Without further ado, this week’s Weekly Winner is Turkey Fried Rice with Crushed Potato Chips from Food & Wine Magazine.  It’s definitely a keeper.

And did I mention the potato chips??

Turkey Fried Rice with Crushed Potato Chips

Serves 4


3 tablespoons vegetable oil

2 tablespoons minced fresh ginger

1 tablespoon minced garlic

1 tablespoon minced lemongrass, tender inner white bulb only

4 ounces ground turkey

1/2 teaspoon kosher salt

2 large eggs, lightly beaten

2 cups leftover (cold) cooked rice

1/4 cup low-sodium soy sauce

1 tablespoon toasted sesame oil

2 scallions, thinly sliced

1/4 cup chopped mint

1/2 cup plain potato chips, lightly crushed

Asian-style hot sauce, such as Sriracha, for serving (optional)


  1. Heat a wok until very hot. Add the vegetable oil, ginger, garlic and lemongrass and stir-fry over high heat until fragrant but not browned, about 1 minute. Add the ground turkey and salt and break up the meat into small clumps.
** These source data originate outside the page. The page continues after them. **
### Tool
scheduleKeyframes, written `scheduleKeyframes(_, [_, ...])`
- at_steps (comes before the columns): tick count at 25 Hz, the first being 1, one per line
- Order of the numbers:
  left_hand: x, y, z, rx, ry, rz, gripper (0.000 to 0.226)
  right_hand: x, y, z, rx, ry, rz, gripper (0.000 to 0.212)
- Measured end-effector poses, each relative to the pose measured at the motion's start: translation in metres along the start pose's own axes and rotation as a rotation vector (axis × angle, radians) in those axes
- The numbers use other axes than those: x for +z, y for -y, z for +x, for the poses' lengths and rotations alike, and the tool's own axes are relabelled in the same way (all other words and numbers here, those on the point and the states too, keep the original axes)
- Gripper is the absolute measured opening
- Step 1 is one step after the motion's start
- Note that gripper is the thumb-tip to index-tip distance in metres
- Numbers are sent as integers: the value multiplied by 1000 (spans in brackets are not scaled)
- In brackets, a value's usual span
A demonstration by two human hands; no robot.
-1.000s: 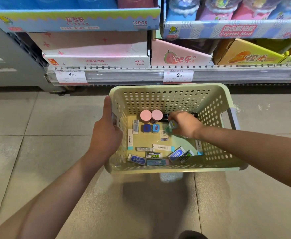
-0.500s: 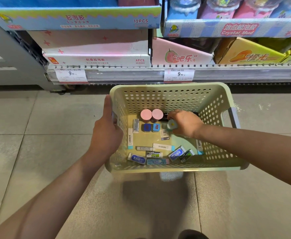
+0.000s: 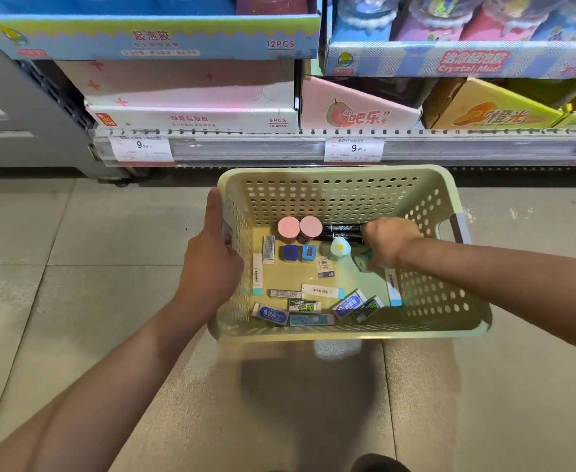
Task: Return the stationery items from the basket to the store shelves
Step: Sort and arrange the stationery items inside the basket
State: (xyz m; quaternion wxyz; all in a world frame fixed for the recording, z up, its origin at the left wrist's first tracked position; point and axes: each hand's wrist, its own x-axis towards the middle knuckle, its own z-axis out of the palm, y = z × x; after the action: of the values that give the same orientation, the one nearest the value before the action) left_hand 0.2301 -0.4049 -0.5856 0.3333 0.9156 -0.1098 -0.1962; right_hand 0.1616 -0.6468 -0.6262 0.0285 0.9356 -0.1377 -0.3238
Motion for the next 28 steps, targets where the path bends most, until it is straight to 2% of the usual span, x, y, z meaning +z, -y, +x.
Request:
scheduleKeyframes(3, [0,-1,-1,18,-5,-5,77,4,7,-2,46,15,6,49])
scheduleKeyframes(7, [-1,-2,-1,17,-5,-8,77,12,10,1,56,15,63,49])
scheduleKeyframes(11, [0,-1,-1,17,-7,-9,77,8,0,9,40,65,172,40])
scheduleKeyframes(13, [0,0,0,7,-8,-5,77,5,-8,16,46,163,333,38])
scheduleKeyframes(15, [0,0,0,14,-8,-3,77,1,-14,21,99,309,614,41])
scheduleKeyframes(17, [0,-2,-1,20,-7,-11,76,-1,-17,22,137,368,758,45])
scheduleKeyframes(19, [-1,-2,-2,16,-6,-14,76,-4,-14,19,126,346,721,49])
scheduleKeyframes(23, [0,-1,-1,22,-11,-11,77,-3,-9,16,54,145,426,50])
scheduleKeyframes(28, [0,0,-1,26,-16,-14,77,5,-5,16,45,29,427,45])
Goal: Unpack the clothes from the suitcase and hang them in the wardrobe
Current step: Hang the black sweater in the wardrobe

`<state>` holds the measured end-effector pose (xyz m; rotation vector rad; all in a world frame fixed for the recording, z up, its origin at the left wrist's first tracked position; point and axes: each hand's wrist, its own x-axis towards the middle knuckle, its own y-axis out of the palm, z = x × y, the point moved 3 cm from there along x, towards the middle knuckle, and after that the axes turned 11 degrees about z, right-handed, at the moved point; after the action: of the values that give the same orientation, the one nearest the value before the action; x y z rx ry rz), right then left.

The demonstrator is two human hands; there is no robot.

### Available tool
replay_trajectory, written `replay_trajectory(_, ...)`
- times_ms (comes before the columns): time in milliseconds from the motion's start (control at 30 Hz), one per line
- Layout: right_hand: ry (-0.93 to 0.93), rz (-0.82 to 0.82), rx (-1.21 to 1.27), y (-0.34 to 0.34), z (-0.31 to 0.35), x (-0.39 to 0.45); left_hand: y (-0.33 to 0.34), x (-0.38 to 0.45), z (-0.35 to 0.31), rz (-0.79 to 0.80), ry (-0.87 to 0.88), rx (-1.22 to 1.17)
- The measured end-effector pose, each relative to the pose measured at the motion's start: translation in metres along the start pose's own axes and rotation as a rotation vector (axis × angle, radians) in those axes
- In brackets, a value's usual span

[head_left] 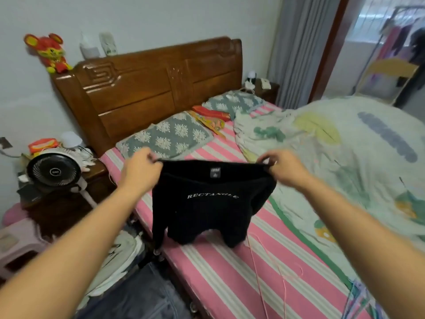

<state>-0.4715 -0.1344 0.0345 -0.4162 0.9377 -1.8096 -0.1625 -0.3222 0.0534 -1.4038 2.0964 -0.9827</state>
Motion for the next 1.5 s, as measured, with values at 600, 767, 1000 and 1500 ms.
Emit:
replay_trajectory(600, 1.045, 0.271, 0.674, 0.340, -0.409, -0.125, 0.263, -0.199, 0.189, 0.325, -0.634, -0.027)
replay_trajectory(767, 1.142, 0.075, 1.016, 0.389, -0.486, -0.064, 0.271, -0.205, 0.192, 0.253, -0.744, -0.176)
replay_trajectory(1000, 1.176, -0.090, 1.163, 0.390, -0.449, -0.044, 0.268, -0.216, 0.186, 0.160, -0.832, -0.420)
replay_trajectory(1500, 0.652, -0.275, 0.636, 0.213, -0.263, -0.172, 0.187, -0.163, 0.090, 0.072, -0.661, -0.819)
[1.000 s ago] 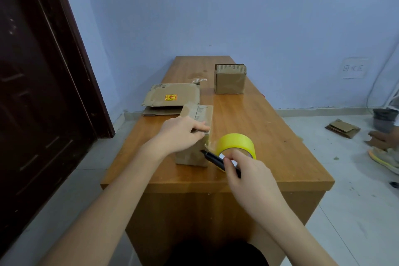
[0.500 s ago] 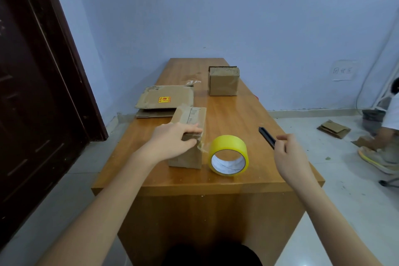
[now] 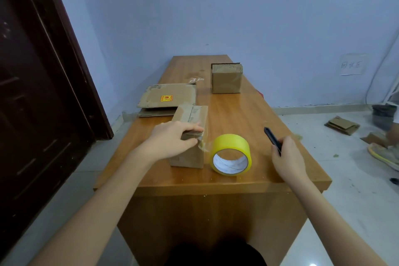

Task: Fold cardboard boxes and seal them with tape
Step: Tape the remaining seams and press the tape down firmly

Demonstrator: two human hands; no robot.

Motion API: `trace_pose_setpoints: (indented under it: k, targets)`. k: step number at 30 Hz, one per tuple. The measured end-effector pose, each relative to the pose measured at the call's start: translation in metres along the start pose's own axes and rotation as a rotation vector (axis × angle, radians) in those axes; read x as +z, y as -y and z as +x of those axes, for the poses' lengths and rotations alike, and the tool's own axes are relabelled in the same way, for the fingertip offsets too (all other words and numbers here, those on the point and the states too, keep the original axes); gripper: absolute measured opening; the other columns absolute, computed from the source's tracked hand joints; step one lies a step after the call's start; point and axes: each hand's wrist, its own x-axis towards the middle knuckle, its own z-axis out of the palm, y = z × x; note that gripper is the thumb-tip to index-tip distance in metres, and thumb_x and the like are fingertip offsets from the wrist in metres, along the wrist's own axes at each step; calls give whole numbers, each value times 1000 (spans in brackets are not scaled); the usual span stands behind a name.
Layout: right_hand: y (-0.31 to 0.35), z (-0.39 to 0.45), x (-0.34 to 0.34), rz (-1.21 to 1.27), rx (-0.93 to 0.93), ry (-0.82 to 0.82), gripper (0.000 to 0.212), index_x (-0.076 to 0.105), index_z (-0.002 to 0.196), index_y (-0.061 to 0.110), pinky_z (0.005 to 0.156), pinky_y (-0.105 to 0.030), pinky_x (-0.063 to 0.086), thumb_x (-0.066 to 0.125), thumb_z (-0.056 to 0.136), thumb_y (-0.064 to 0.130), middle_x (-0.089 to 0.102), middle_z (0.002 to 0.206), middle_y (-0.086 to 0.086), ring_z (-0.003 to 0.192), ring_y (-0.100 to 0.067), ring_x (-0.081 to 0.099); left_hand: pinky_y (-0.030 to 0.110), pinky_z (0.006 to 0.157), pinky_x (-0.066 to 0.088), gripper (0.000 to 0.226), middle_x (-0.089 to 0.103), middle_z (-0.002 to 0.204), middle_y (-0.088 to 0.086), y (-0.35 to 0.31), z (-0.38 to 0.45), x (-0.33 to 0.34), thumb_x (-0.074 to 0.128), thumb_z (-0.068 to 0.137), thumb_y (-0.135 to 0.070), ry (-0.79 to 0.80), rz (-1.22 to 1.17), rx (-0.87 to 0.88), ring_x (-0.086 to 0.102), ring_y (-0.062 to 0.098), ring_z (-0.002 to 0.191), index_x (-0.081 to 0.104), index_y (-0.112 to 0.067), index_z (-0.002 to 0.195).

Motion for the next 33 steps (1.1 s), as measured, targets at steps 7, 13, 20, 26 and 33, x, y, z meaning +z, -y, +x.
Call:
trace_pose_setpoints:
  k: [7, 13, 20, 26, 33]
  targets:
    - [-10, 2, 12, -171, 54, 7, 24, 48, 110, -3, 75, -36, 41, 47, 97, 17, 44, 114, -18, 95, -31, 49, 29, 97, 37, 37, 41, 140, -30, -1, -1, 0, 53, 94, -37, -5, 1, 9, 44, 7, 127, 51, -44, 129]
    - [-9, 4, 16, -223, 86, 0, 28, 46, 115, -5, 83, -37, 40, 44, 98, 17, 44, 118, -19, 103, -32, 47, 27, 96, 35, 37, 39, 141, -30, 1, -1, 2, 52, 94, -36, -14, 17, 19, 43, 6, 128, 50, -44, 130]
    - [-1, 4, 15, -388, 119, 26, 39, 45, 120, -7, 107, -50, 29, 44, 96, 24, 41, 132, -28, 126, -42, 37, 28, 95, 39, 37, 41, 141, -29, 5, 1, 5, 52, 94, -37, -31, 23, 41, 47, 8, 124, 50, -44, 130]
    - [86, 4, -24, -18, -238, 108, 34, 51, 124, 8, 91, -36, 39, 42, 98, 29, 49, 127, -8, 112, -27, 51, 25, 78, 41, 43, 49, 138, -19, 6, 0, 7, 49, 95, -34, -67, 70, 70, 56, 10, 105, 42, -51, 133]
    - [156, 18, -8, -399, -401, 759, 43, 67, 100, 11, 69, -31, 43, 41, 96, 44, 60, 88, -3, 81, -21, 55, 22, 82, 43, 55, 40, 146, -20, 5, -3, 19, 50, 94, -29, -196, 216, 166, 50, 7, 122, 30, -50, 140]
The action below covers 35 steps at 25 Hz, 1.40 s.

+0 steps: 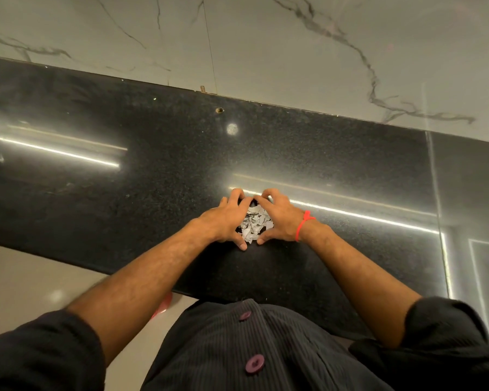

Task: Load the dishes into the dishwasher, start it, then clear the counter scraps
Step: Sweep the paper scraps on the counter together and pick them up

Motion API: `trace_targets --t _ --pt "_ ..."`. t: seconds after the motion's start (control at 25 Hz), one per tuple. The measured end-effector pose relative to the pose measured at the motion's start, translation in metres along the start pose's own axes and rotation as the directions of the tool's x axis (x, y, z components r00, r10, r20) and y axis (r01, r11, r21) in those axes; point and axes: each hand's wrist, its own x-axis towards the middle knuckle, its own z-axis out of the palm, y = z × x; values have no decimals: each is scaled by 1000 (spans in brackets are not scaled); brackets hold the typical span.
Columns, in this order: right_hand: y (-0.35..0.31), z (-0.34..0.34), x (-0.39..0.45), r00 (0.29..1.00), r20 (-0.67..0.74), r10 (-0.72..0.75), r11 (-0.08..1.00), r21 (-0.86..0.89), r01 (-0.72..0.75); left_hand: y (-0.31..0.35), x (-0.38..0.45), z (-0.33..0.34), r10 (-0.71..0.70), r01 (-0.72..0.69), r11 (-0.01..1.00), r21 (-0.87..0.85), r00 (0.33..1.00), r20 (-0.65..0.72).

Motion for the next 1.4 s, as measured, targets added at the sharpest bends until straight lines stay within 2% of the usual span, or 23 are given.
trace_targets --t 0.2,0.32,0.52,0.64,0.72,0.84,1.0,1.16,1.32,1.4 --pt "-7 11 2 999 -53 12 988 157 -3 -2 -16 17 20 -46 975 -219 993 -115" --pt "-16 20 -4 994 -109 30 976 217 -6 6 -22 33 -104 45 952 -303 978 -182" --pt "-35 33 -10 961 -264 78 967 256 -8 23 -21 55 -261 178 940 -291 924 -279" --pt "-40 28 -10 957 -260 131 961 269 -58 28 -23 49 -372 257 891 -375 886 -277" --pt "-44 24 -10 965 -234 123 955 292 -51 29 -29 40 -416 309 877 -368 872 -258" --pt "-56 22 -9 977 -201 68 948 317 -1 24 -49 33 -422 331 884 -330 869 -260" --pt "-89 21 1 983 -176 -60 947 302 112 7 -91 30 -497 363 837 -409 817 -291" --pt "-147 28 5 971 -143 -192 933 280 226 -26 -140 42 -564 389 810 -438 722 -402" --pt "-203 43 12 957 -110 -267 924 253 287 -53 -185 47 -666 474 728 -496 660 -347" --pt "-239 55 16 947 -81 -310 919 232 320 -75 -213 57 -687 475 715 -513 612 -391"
Stir-fry until the turkey is just cooked through, about 3 minutes.
  2. Make a well in the center of the ground turkey. Add the eggs and stir-fry over high heat until just set into large curds, about 2 minutes. Add the rice and stir-fry until heated through and the grains are separated, about 3 minutes. Add the soy sauce and stir-fry until absorbed, about 2 minutes. Stir in the sesame oil and transfer to bowls. Stir in the scallions and mint and garnish with the potato chips. Serve with hot sauce.